CA Network Flow Analysis (NetQos / NFA)

Issue/Introduction

This document will walk through the recommended way to generate a signed certificate and how to apply them to the Network Flow Analysis component of DX NetOps manually.

ApplyHTTPS can now do all of the below steps automatically in ApplyHTTPS 23.3.8+ with options 5 and 6.

Environment

Windows Server 2012+
NFA 9.3.3+

Resolution

  1. Open a command prompt on the NFA Console Server as an administrator from a folder called certs on root of you application drive. We will use the 'D' drive as an example.

  2. Generate a keystore file using Java Keytool:

    D:/CA/NFA/jre/bin/keytool -genkey -alias nfa -storetype PKCS12 -keyalg RSA -keystore D:/CA/NFA/certs/keystore.pfx -keysize 2048

    (Make sure the first and last name is set to the DNS/FQDN of server and we will use 'changeit' as password example)

  3.  Generate a CSR aka Certificate Signing Request using Java Keytool (substitute the below Subject Alternative Name info for your own):

    D:/CA/NFA/jre/bin/keytool -certreq -keystore D:/CA/NFA/certs/KEYSTORE -storepass changeit -ext SAN=dns:yourHost.yourDomain.net,dns:yourHostname -alias nfa -file D:/CA/NFA/certs/nfaCertRequest.csr

  4. Provide the nfaCertRequest.csr file to your certificate / security team.

  5. Download the signed certificate from your security team. Also ask them or download the full chain of certificates which include a root and all intermediate certificates.

    They should give you:
    1 x signed server cert files with a .PEM/.CRT/.CER extension.
    1 x root certificate with a .PEM/.CRT/.CER extension.
    1 (or more) x intermediate / issuing certificate with a .PEM/.CRT/.CER extension.

  6. Import the root certificate into your Java CACERTS truststore:

    D:/CA/NFA/jre/bin/keytool -importcert -keystore D:/CA/NFA/jre/lib/security/cacerts -storepass changeit -alias root -file D:/CA/NFA/certs/rootCert.pem

  7. Import the intermediate certificate into your Java CACERTS truststore:

    D:/CA/NFA/jre/bin/keytool -importcert -keystore D:/CA/NFA/jre/lib/security/cacerts -storepass changeit -alias int -file D:/CA/NFA/certs/intCert.pem

  8. Import the signed server certificate into the KEYSTORE we created earlier:

    D:/CA/NFA/jre/bin/keytool -importcert -keystore D:/CA/NFA/certs/KEYSTORE -alias nfa -trustcacerts -file D:/CA/NFA/certs/signedNFAcert.pem -storepass changeit

  9. Open IIS and on the left side pane, select the server name option under, "Start Page".

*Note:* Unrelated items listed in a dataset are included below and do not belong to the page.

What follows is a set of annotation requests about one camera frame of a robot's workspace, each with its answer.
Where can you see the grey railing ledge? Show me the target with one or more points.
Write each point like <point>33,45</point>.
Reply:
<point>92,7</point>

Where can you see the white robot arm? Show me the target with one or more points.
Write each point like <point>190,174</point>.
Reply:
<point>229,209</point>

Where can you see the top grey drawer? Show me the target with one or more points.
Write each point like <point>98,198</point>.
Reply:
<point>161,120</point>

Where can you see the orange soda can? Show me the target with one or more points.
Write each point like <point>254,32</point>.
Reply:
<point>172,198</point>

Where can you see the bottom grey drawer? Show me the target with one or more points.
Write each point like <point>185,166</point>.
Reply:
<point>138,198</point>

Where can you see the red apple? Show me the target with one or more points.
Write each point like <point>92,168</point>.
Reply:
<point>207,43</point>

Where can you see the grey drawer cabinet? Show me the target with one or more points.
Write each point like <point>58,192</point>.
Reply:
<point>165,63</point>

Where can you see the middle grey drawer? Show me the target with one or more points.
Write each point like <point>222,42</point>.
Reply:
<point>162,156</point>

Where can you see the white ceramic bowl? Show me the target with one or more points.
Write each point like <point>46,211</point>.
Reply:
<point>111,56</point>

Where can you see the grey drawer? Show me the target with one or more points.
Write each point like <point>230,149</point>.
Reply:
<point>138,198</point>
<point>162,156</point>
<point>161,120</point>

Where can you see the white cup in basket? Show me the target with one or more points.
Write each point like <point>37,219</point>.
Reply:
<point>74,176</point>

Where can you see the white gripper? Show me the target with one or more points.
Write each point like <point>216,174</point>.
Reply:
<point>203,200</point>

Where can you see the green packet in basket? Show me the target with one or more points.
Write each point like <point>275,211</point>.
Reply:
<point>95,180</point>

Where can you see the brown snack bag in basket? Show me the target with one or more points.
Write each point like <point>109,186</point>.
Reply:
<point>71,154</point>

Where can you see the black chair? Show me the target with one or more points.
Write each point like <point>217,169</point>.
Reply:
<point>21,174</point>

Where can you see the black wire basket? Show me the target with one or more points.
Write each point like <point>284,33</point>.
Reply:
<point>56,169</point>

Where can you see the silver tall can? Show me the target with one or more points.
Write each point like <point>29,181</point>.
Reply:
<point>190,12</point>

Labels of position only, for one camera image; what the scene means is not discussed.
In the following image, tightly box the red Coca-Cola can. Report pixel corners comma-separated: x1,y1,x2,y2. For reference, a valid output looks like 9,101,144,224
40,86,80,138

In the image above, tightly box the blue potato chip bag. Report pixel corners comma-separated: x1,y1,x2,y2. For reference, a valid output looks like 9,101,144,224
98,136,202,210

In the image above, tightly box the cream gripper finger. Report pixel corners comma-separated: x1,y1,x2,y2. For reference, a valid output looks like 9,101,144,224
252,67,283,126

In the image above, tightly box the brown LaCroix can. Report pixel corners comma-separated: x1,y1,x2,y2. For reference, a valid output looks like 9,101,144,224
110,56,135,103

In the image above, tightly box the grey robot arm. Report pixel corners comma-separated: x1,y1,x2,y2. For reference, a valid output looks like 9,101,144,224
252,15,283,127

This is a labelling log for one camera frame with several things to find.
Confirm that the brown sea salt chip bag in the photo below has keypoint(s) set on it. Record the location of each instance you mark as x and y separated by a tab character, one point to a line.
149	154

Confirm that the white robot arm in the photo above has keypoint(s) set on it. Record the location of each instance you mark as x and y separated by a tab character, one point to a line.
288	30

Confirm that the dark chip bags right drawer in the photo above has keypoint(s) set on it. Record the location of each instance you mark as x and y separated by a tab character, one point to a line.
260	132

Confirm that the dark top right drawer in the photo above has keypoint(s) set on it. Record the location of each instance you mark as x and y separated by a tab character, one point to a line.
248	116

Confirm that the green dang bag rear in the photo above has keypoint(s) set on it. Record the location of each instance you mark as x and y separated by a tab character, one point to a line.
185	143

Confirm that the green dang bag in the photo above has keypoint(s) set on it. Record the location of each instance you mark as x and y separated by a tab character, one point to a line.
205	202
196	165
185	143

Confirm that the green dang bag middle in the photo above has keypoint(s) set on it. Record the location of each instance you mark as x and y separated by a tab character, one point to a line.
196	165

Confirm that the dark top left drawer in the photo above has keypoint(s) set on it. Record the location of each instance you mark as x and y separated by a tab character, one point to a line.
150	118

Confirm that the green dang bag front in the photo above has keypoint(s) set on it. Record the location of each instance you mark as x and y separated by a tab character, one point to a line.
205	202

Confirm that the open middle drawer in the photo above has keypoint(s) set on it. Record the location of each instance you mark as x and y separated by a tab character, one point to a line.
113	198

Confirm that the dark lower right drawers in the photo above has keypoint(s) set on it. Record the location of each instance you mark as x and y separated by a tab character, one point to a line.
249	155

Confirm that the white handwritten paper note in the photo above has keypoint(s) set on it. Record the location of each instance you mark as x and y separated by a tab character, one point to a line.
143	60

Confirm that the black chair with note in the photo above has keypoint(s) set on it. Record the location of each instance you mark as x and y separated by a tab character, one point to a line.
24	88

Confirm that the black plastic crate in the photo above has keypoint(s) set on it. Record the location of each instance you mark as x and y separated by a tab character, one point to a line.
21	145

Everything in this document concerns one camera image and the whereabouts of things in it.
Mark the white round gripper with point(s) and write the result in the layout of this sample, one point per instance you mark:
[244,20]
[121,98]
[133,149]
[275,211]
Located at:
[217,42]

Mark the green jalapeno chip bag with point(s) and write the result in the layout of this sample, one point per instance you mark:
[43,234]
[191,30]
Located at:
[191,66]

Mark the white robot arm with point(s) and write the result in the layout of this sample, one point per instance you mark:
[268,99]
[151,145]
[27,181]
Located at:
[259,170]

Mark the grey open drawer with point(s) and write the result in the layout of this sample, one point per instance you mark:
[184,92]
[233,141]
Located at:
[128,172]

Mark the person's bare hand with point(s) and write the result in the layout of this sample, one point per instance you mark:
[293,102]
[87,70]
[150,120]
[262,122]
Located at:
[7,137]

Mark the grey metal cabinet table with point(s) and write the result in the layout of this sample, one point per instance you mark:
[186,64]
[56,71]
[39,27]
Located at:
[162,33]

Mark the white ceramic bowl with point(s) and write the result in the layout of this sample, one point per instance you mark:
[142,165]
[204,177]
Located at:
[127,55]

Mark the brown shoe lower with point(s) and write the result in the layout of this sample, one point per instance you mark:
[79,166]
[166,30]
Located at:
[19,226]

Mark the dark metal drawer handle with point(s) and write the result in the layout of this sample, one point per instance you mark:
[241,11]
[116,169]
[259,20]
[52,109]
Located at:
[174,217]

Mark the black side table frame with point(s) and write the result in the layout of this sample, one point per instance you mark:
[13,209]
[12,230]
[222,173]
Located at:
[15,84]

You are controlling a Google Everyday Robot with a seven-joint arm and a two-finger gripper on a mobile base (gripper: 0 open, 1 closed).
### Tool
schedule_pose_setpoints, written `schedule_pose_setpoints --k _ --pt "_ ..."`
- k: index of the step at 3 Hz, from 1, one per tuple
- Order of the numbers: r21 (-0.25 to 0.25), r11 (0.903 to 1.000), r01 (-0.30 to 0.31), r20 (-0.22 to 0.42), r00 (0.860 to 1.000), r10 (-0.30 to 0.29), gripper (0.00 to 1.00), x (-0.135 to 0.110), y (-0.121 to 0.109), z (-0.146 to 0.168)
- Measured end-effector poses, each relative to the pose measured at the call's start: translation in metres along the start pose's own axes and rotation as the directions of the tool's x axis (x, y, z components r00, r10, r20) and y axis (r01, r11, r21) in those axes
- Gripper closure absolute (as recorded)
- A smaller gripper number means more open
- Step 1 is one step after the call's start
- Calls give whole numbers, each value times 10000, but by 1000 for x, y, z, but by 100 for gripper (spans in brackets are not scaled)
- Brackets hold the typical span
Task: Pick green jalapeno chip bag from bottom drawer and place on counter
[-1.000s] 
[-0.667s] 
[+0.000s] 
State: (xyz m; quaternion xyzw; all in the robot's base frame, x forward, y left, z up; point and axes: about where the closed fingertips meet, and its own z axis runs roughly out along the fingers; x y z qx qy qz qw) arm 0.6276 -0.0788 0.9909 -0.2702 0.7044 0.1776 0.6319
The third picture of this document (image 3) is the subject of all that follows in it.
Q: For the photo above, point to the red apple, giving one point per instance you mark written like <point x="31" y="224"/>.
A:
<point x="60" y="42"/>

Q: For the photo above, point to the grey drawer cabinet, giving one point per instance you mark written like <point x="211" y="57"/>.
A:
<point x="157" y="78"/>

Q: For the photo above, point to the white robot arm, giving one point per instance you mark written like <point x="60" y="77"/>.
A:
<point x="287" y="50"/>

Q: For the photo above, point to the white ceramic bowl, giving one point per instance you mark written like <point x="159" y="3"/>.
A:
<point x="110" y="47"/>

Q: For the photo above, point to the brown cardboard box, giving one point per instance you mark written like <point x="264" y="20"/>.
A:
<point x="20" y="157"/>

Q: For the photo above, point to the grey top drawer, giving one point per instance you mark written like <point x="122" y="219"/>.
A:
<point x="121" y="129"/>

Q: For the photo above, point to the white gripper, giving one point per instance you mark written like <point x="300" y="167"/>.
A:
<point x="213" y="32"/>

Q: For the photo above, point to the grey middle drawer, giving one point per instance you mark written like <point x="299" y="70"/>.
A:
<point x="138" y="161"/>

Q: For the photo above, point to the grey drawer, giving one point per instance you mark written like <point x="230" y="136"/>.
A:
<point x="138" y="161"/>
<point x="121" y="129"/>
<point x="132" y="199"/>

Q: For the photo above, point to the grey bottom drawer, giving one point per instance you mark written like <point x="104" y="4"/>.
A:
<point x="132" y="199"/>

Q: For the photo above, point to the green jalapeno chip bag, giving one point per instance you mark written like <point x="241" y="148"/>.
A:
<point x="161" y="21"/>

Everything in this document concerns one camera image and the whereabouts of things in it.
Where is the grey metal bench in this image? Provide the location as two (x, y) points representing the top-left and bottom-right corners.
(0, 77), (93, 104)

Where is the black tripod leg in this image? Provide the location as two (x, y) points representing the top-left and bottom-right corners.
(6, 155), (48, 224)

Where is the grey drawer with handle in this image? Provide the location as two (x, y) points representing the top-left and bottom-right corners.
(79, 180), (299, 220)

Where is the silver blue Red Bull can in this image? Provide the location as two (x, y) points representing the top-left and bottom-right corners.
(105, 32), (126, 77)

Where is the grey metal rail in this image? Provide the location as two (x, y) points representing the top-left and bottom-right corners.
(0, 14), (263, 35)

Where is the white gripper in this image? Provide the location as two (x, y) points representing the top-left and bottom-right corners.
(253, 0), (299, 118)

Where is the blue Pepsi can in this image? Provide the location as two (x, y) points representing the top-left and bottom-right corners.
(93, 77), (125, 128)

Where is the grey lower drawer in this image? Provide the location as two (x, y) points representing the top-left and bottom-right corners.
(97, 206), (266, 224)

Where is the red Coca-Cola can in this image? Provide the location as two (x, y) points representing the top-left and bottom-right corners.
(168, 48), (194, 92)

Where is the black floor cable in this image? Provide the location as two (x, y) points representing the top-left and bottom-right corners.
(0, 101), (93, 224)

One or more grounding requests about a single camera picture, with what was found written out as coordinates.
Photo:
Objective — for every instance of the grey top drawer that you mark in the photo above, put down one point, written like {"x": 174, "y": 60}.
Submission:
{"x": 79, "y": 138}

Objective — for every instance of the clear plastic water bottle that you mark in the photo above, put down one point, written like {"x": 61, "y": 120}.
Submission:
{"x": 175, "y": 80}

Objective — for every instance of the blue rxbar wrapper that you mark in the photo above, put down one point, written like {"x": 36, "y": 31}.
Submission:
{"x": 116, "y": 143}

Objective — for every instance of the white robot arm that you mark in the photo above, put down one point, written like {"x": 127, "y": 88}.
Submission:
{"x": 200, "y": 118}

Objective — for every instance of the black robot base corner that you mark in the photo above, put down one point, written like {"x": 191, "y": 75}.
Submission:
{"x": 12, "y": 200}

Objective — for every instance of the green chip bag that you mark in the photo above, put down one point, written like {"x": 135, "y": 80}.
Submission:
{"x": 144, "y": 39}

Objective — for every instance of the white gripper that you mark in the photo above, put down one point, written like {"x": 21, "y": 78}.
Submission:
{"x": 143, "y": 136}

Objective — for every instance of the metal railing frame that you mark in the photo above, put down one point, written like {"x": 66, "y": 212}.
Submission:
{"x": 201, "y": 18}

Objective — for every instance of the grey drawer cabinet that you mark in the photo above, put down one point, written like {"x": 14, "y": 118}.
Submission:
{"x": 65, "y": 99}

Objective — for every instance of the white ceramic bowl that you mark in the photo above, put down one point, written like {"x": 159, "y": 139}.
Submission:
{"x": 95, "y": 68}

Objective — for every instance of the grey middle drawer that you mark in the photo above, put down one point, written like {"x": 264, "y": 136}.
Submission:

  10. In the middle of the IIS window you can search for and double click on the "Server Certificates" feature.

  11. On the right side pane select, "Import", and select the D:/certs/keystore.pfx file. Enter the "changeit" password we earlier used to generate the keystore. Leave 'Personal Store' selected.

  12. Download the latest NFA: ApplyHTTPS Tool from the bottoms of the linked doc and:

    1. Download / copy to NFA Console and extract and run ApplyHTTPS.exe as admin. Select option (4) and then enter if you want to setup RIB/OData HTTPS. This requires the root and intermediate certificates to be installed in the NetOps Portal Java CACERTS truststore.
    2. Select option (1) for HTTPS
    3. Select option (2) for IIS option.
    4. Select option (1) for Personal Store (assuming that is where you imported it to)
    5. Select the right certificate and let the tool run.

  13. If you want to go through the manual process of applying the certificates please see: NFA: Enable HTTPS on the Console

  14. Go to the NetOps Portal and select Administration > Data Sources > Data Sources and edit the NFA data source.

  15. If you selected option (4) in step 12.a, then set both the data source and web site to HTTPS/Port 443. Test and save the data source.